12 Jours

L’impuissance

Quand j’écris le nom de Raymond Depardon, j’ai l’impression d’avoir déjà tout résumé. Ce type est un génie. Tant par le choix du sujet, son traitement ou la qualité de la réalisation, il ne nous déçoit jamais. Bien plus il nous passionne et nous fascine pendant 87 trop courtes minutes. Avant 12 jours, les personnes hospitalisées en psychiatrie sans leur consentement sont présentées en audience, d’un côté un juge, de l’autre un patient, entre eux naît un dialogue sur le sens du mot liberté et de la vie. Ce film tente de donner un point de vue universel et nouveau sur le problème complexe de la santé mentale. Des personnes vulnérables témoignent de leur histoire intime mais aussi à leur façon de l’histoire politique, sociale et morale de la France. Depardon et son équipe tente simplement de rester à l’écoute de restituer des moments, des paroles, des émotions.
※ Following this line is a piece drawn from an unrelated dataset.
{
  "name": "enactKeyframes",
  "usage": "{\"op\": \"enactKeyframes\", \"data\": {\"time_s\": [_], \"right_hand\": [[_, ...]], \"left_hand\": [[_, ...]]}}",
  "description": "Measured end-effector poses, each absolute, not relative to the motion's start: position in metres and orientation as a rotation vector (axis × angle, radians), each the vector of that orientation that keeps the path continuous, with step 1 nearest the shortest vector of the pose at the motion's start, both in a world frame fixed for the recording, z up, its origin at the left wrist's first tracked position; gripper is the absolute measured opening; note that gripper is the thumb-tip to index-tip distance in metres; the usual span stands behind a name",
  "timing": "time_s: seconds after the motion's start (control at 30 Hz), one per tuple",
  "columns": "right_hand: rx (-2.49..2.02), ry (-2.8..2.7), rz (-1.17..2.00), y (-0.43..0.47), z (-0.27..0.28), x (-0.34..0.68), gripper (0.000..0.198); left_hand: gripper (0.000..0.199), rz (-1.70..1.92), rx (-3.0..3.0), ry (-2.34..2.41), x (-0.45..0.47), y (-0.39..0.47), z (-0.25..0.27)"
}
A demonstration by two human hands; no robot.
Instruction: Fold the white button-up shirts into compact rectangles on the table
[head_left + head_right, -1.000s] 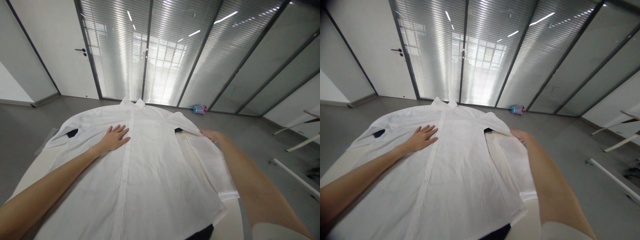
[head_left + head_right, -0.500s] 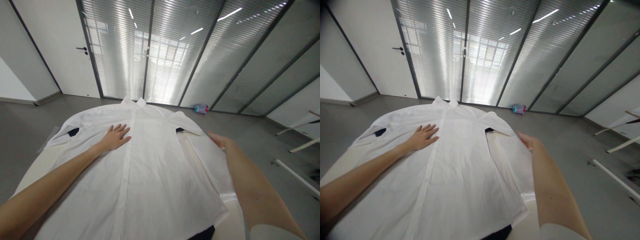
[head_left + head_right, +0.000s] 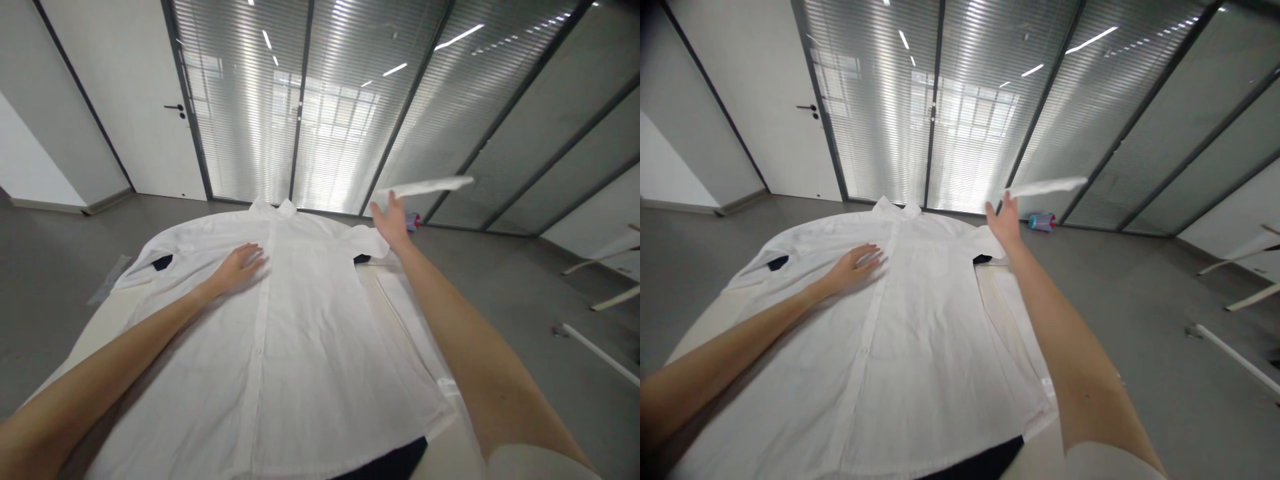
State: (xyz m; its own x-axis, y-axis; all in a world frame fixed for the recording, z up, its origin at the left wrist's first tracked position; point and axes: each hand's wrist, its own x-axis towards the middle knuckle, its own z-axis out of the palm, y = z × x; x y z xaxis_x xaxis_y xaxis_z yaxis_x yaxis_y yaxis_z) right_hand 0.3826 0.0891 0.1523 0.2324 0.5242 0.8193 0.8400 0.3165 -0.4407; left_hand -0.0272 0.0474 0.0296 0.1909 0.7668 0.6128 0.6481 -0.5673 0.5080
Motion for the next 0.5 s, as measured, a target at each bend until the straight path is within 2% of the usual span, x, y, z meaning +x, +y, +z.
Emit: {"op": "enactKeyframes", "data": {"time_s": [0.07,0.13,0.2,0.27,0.37,0.43,0.5], "right_hand": [[-1.097,-1.723,-0.341,0.069,0.143,0.321,0.076],[-0.874,-2.083,-0.239,0.046,0.119,0.267,0.066],[-0.674,-2.515,0.015,0.027,0.092,0.231,0.052],[-0.591,-2.714,0.265,0.020,0.073,0.213,0.036],[-0.665,-2.509,0.383,0.031,0.070,0.215,0.028],[-0.727,-2.258,0.340,0.047,0.081,0.227,0.024],[-0.836,-2.023,0.222,0.063,0.091,0.243,0.019]], "left_hand": [[0.067,1.442,1.884,1.139,-0.023,0.035,0.040],[0.079,1.408,1.474,0.867,-0.019,0.019,0.048],[0.089,1.361,1.185,0.685,-0.017,0.006,0.052],[0.091,1.361,1.026,0.662,-0.018,-0.001,0.052],[0.080,1.409,0.907,0.815,-0.022,0.000,0.046],[0.073,1.490,0.861,0.903,-0.027,0.005,0.042],[0.075,1.607,0.840,0.944,-0.034,0.010,0.041]]}}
Il a filmé 72 audiences au cours du tournage au moyen de trois caméras : l’une pour le patient, l’autre pour le magistrat et une troisième pour un plan général. Ces axes de prise de vue permettent de donner une équidistance entre le patient et le magistrat, pour ne pas imposer un point de vue dominant et laisser le spectateur libre de se faire sa propre opinion. Au final, ce sont 10 patients que nous suivons au cours du documentaire. Tout simplement bouleversant.  

12 jours revient sur une nouvelle loi mise en application depuis le 27 septembre 2013 : « les patients hospitalisés sans consentement dans les hôpitaux psychiatriques doivent être présentés à un juge des libertés et de la détention avant 12 jours puis tous les six mois si nécessaire ». Autrefois, seul le psychiatre décidait de l’hospitalisation d’un individu. Mais aujourd’hui… Au regard de ce témoignage bouleversant rien n’a changé car les juges – et ils l’avouent à plusieurs reprises – se contentent de suivre les recommandations des médecins… Un terrible aveu d’impuissance. N’oublions pas qu’il y a en France, chaque année, environ 92 000 mesures d’hospitalisations psychiatriques sans consentement, soit 250 personnes par jour. Un des plus beaux films de l’année qui autorise la parole de personnes marginales et isolées, et pourtant si proches de nous. Un regard humain qui force notre respect.